## Work order
Will you transcribe the entries that follow, exactly and in full?

## Exercise inputs
---+---
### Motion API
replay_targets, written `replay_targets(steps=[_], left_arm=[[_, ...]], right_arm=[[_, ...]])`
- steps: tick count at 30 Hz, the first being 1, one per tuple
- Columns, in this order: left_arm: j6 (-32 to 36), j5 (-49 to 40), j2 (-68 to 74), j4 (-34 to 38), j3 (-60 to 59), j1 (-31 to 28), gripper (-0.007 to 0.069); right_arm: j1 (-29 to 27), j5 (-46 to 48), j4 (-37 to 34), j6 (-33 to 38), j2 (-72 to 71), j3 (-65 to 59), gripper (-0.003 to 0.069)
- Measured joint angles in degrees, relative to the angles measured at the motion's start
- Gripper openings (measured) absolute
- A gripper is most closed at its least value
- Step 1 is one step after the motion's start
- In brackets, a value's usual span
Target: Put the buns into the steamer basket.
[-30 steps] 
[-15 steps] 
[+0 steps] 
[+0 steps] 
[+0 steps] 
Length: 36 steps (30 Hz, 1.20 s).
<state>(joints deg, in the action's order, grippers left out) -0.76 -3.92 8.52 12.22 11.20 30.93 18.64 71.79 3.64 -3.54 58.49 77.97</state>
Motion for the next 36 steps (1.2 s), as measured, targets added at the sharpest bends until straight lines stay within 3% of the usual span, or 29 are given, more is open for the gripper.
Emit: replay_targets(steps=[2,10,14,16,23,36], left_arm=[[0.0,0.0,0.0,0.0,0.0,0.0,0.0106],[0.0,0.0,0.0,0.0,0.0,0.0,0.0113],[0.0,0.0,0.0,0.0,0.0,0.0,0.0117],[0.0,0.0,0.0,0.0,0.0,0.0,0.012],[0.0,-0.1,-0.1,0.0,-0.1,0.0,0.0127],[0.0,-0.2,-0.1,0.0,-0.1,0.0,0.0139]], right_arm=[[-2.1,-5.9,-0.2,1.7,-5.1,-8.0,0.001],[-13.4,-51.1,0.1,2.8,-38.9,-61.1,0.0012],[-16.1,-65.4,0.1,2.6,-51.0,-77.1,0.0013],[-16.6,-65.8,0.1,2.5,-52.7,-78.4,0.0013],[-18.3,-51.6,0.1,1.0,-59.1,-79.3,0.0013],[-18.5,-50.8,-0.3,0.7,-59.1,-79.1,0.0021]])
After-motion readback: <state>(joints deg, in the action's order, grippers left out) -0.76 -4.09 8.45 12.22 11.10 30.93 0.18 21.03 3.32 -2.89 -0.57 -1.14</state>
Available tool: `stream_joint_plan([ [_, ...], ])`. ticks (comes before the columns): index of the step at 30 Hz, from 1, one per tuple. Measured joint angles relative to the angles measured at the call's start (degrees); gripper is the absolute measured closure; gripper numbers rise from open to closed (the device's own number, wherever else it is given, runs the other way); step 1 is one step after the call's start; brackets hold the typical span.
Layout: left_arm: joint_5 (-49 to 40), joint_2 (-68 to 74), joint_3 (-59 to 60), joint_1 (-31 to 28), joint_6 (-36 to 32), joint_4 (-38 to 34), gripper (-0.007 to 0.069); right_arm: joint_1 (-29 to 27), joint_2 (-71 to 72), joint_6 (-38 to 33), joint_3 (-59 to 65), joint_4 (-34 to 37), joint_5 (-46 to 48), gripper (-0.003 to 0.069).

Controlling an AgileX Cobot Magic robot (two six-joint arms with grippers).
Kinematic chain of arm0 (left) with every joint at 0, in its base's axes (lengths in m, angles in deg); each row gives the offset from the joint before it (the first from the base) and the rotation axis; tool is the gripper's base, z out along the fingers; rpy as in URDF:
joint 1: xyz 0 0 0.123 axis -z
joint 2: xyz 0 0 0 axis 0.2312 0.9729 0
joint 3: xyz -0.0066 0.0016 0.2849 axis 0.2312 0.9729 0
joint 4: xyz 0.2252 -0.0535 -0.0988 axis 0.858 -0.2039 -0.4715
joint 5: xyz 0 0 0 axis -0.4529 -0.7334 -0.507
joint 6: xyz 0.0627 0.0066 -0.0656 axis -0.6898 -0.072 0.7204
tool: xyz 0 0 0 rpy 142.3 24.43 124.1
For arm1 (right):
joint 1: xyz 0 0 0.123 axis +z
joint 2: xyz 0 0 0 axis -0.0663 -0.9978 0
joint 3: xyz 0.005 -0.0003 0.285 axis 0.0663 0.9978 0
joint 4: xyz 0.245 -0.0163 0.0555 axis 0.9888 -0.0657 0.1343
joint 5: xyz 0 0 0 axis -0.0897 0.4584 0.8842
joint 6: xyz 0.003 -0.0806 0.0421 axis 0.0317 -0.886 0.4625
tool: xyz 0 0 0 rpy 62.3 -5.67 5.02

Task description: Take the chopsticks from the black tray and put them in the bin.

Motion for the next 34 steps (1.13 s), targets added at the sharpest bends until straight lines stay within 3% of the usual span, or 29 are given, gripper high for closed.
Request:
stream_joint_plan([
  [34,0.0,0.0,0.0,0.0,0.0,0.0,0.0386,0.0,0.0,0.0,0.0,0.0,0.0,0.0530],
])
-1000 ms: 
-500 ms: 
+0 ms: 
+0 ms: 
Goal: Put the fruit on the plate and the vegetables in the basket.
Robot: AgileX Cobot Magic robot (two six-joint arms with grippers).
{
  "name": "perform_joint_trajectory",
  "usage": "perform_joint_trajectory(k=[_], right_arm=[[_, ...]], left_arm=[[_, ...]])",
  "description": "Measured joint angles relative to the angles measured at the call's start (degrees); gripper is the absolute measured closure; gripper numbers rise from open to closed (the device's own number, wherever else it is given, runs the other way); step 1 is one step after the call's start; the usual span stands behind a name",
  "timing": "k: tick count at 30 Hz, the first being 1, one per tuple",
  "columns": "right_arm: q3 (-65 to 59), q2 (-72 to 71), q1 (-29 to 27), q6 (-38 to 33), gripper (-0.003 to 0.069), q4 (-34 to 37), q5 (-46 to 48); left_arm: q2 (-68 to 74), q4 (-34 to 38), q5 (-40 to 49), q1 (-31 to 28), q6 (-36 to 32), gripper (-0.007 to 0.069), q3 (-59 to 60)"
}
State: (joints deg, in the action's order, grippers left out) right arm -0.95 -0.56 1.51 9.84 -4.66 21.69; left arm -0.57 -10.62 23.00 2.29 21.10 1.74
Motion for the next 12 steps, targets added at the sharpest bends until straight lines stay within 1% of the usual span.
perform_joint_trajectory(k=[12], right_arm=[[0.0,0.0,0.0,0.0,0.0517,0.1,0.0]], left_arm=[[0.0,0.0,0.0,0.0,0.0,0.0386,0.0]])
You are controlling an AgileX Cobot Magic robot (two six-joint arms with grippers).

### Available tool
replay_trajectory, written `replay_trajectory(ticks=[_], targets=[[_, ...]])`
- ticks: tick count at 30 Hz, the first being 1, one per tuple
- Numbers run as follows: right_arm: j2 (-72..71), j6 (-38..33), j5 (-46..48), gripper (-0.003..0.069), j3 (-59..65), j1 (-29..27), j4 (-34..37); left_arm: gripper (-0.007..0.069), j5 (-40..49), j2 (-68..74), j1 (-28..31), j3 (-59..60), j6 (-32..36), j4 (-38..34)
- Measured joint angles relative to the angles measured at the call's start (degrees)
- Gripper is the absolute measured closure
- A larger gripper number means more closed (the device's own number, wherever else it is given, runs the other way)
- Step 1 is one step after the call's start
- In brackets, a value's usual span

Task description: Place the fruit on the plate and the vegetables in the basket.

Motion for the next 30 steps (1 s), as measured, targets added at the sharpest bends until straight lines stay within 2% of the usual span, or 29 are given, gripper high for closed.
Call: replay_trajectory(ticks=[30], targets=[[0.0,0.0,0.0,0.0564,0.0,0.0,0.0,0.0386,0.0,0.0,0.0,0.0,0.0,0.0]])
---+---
## Exercise result
### Motion API
replay_targets, written `replay_targets(steps=[_], left_arm=[[_, ...]], right_arm=[[_, ...]])`
- steps: tick count at 30 Hz, the first being 1, one per tuple
- Columns, in this order: left_arm: j6 (-32 to 36), j5 (-49 to 40), j2 (-68 to 74), j4 (-34 to 38), j3 (-60 to 59), j1 (-31 to 28), gripper (-0.007 to 0.069); right_arm: j1 (-29 to 27), j5 (-46 to 48), j4 (-37 to 34), j6 (-33 to 38), j2 (-72 to 71), j3 (-65 to 59), gripper (-0.003 to 0.069)
- Measured joint angles in degrees, relative to the angles measured at the motion's start
- Gripper openings (measured) absolute
- A gripper is most closed at its least value
- Step 1 is one step after the motion's start
- In brackets, a value's usual span
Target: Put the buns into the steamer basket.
[-30 steps] 
[-15 steps] 
[+0 steps] 
[+0 steps] 
[+0 steps] 
Length: 36 steps (30 Hz, 1.20 s).
<state>(joints deg, in the action's order, grippers left out) -0.76 -3.92 8.52 12.22 11.20 30.93 18.64 71.79 3.64 -3.54 58.49 77.97</state>
Motion for the next 36 steps (1.2 s), as measured, targets added at the sharpest bends until straight lines stay within 3% of the usual span, or 29 are given, more is open for the gripper.
Emit: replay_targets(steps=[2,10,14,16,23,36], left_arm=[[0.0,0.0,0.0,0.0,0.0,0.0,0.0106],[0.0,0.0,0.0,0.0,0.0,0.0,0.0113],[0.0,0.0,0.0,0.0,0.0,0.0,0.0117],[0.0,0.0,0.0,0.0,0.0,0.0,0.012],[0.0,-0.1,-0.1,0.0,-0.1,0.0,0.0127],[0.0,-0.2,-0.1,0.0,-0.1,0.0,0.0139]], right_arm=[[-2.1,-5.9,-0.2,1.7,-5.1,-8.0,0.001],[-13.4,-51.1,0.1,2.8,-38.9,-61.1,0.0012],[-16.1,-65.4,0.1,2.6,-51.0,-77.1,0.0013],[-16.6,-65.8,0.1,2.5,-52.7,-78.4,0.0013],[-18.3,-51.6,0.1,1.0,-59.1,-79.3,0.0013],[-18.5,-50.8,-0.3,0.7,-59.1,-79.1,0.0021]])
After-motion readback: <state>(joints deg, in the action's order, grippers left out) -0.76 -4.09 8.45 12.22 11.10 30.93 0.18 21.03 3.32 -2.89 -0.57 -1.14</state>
Available tool: `stream_joint_plan([ [_, ...], ])`. ticks (comes before the columns): index of the step at 30 Hz, from 1, one per tuple. Measured joint angles relative to the angles measured at the call's start (degrees); gripper is the absolute measured closure; gripper numbers rise from open to closed (the device's own number, wherever else it is given, runs the other way); step 1 is one step after the call's start; brackets hold the typical span.
Layout: left_arm: joint_5 (-49 to 40), joint_2 (-68 to 74), joint_3 (-59 to 60), joint_1 (-31 to 28), joint_6 (-36 to 32), joint_4 (-38 to 34), gripper (-0.007 to 0.069); right_arm: joint_1 (-29 to 27), joint_2 (-71 to 72), joint_6 (-38 to 33), joint_3 (-59 to 65), joint_4 (-34 to 37), joint_5 (-46 to 48), gripper (-0.003 to 0.069).

Controlling an AgileX Cobot Magic robot (two six-joint arms with grippers).
Kinematic chain of arm0 (left) with every joint at 0, in its base's axes (lengths in m, angles in deg); each row gives the offset from the joint before it (the first from the base) and the rotation axis; tool is the gripper's base, z out along the fingers; rpy as in URDF:
joint 1: xyz 0 0 0.123 axis -z
joint 2: xyz 0 0 0 axis 0.2312 0.9729 0
joint 3: xyz -0.0066 0.0016 0.2849 axis 0.2312 0.9729 0
joint 4: xyz 0.2252 -0.0535 -0.0988 axis 0.858 -0.2039 -0.4715
joint 5: xyz 0 0 0 axis -0.4529 -0.7334 -0.507
joint 6: xyz 0.0627 0.0066 -0.0656 axis -0.6898 -0.072 0.7204
tool: xyz 0 0 0 rpy 142.3 24.43 124.1
For arm1 (right):
joint 1: xyz 0 0 0.123 axis +z
joint 2: xyz 0 0 0 axis -0.0663 -0.9978 0
joint 3: xyz 0.005 -0.0003 0.285 axis 0.0663 0.9978 0
joint 4: xyz 0.245 -0.0163 0.0555 axis 0.9888 -0.0657 0.1343
joint 5: xyz 0 0 0 axis -0.0897 0.4584 0.8842
joint 6: xyz 0.003 -0.0806 0.0421 axis 0.0317 -0.886 0.4625
tool: xyz 0 0 0 rpy 62.3 -5.67 5.02

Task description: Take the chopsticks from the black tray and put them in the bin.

Motion for the next 34 steps (1.13 s), targets added at the sharpest bends until straight lines stay within 3% of the usual span, or 29 are given, gripper high for closed.
Request:
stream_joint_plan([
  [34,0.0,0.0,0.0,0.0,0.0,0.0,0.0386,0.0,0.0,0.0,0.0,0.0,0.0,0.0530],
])
-1000 ms: 
-500 ms: 
+0 ms: 
+0 ms: 
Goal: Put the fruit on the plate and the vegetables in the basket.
Robot: AgileX Cobot Magic robot (two six-joint arms with grippers).
{
  "name": "perform_joint_trajectory",
  "usage": "perform_joint_trajectory(k=[_], right_arm=[[_, ...]], left_arm=[[_, ...]])",
  "description": "Measured joint angles relative to the angles measured at the call's start (degrees); gripper is the absolute measured closure; gripper numbers rise from open to closed (the device's own number, wherever else it is given, runs the other way); step 1 is one step after the call's start; the usual span stands behind a name",
  "timing": "k: tick count at 30 Hz, the first being 1, one per tuple",
  "columns": "right_arm: q3 (-65 to 59), q2 (-72 to 71), q1 (-29 to 27), q6 (-38 to 33), gripper (-0.003 to 0.069), q4 (-34 to 37), q5 (-46 to 48); left_arm: q2 (-68 to 74), q4 (-34 to 38), q5 (-40 to 49), q1 (-31 to 28), q6 (-36 to 32), gripper (-0.007 to 0.069), q3 (-59 to 60)"
}
State: (joints deg, in the action's order, grippers left out) right arm -0.95 -0.56 1.51 9.84 -4.66 21.69; left arm -0.57 -10.62 23.00 2.29 21.10 1.74
Motion for the next 12 steps, targets added at the sharpest bends until straight lines stay within 1% of the usual span.
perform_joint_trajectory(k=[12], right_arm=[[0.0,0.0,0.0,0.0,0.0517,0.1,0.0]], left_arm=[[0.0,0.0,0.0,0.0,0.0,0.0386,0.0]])
You are controlling an AgileX Cobot Magic robot (two six-joint arms with grippers).

### Available tool
replay_trajectory, written `replay_trajectory(ticks=[_], targets=[[_, ...]])`
- ticks: tick count at 30 Hz, the first being 1, one per tuple
- Numbers run as follows: right_arm: j2 (-72..71), j6 (-38..33), j5 (-46..48), gripper (-0.003..0.069), j3 (-59..65), j1 (-29..27), j4 (-34..37); left_arm: gripper (-0.007..0.069), j5 (-40..49), j2 (-68..74), j1 (-28..31), j3 (-59..60), j6 (-32..36), j4 (-38..34)
- Measured joint angles relative to the angles measured at the call's start (degrees)
- Gripper is the absolute measured closure
- A larger gripper number means more closed (the device's own number, wherever else it is given, runs the other way)
- Step 1 is one step after the call's start
- In brackets, a value's usual span

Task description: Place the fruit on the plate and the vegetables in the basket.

Motion for the next 30 steps (1 s), as measured, targets added at the sharpest bends until straight lines stay within 2% of the usual span, or 29 are given, gripper high for closed.
Call: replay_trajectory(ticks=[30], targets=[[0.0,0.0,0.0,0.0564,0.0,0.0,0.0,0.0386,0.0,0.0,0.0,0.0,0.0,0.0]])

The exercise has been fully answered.